Márcia, de Sorocaba, nos conta como a família transformou o pequeno negócio em uma verdadeira “fábrica de solidariedade”.

“Neste momento de pandemia, estamos em casa apenas nós dois e nossa filha caçula, Gabriela. Temos um pequeno negócio de doces e pães caseiros. Sabendo que muitas pessoas estão passando necessidades, nos preocupamos em como poderíamos amar concretamente. Luís pensou em fazer pães para doar para algumas famílias que estivessem com dificuldade de se alimentar, mas nós não tínhamos condições financeiras para fazer muitos pães. Pensamos, então, em compartilhar essa ideia com outras pessoas, através de um grupo de WhatsApp. Várias pessoas logo aderiram a ideia e contribuíram para que saísse a primeira fornada de ‘pão solidário’. Quando outros souberam também quiseram ajudar e logo essa ação tornou-se uma corrente de solidariedade. Uma pessoa nos disse: ‘Vocês são o vento que agita as ondas do mar dos corações que estavam parados no egoísmo’.

Procuramos instituições que tivessem contato com famílias carentes, para que elas pudessem distribuir o que fizéssemos. Primeiramente, fomos à paróquia Padre Pio, cuja responsável pelos cadastros nos contou que ensinava às famílias sobre o vírus e a importância de lavar as mãos, mas falava também da dificuldade porque muitos não tinham máscaras e muito menos o próprio sabão para se proteger. Assim, eu que recentemente havia aprendido a fazer máscaras à mão pela televisão, senti de fazer o que conseguisse para doar junto com os pães. Gabriela, que estava com um projeto de fazer sabão de óleo de cozinha para a nossa casa, pensou que se podia fazer uma receita, poderia também fazer mais duas ou três para doar àquelas famílias.
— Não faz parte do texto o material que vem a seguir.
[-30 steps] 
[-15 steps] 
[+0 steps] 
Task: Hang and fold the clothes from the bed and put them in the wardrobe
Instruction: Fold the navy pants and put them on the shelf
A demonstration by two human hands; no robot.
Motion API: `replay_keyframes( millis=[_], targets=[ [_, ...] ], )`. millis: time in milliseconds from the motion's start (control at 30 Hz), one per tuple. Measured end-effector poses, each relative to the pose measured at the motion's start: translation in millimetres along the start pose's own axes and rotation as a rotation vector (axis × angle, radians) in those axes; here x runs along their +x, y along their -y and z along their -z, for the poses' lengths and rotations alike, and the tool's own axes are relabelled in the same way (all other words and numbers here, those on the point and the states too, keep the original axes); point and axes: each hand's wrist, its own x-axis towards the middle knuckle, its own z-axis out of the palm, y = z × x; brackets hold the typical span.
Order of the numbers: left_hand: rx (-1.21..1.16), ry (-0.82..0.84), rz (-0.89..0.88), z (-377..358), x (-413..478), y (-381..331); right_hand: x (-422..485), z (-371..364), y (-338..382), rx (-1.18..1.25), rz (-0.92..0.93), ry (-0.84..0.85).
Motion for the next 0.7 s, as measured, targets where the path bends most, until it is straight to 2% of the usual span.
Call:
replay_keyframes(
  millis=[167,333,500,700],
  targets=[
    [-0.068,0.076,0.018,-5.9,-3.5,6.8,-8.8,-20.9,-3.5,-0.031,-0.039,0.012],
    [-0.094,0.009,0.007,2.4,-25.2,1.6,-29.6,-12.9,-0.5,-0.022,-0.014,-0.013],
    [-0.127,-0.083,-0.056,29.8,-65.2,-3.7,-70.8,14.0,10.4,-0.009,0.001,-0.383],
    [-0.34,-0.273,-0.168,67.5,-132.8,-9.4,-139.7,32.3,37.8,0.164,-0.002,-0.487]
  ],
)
Feito isso, começamos a divulgar pedidos de doação de ingredientes para os pães, tecidos para as máscaras e óleo de cozinha usado para o sabão, pois queríamos doar todas essas coisas também para outras instituições. Como toda obra inspirada por Jesus em Meio, não foi fácil continuar com a ação, pois tivemos percalços no meio do caminho.

Eu costurava à mão todas as máscaras e comecei a ter tendinite e muitas dores, mas, sabendo do ocorrido, uma conhecida dispôs sua máquina de costura para as confecções. Com alguns dias de uso, essa máquina apresentou defeitos impossibilitando a retomada. No entanto, outra conhecida logo disponibilizou também a sua máquina para utilizarmos, junto com 3 agulhas. Parecia uma provação, um dia, as agulhas começaram a quebrar uma atrás da outra… No final do dia uma outra pessoa pediu que passássemos em sua casa para pegar alguns tecidos que ela tinha para doar e quando fui buscar ela também nos doou mais 3 agulhas.

No começo do ano havíamos comprado uma masseira (máquina de sovar pão) para a nossa pequena empresa, pois Luís fazia todos os pães à mão e sofreu uma lesão no ombro, rompeu 3 tendões do braço. Diante disso, comprar a masseira foi a nossa opção para que a Gabriela pudesse produzir os pães no lugar do Luís. A compra dessa máquina foi o que possibilitou também que fizéssemos tantos pães por dia para as doações. No entanto, passado um mês de “padaria solidária”, as laterais da bacia da masseira começaram a rachar.

Pensamos que talvez estivéssemos forçando-a demais com tantos pães e tivemos medo de perdê-la, pois não teríamos dinheiro para comprar outra. Foi numa terça-feira. A cada rodada de pães sovados Luís e a Gabi rezavam para que a bacia não quebrasse de vez. Assim aconteceu durante todo o dia. No início da noite fomos notificados de que Luís receberia um auxílio doença do governo, por conta da lesão. Com esse valor conseguiríamos comprar peças para substituir as que haviam rachado.

Assim se passaram 3 meses e a Padaria Solidária não para, pois as doações não param de chegar, até mesmo de maneira inesperada, como por exemplo em um dia em que estávamos um pouco desanimados e recebemos uma doação de 100 quilos de farinha de um supermercado.

Até hoje já produzimos 1.429 pães, 1.100 sabões e 570 máscaras. O que nos possibilitou fazer parceria com 11 instituições que atingem cerca de 232 famílias, mais moradores de rua e crianças assistidas em casas de acolhimento.”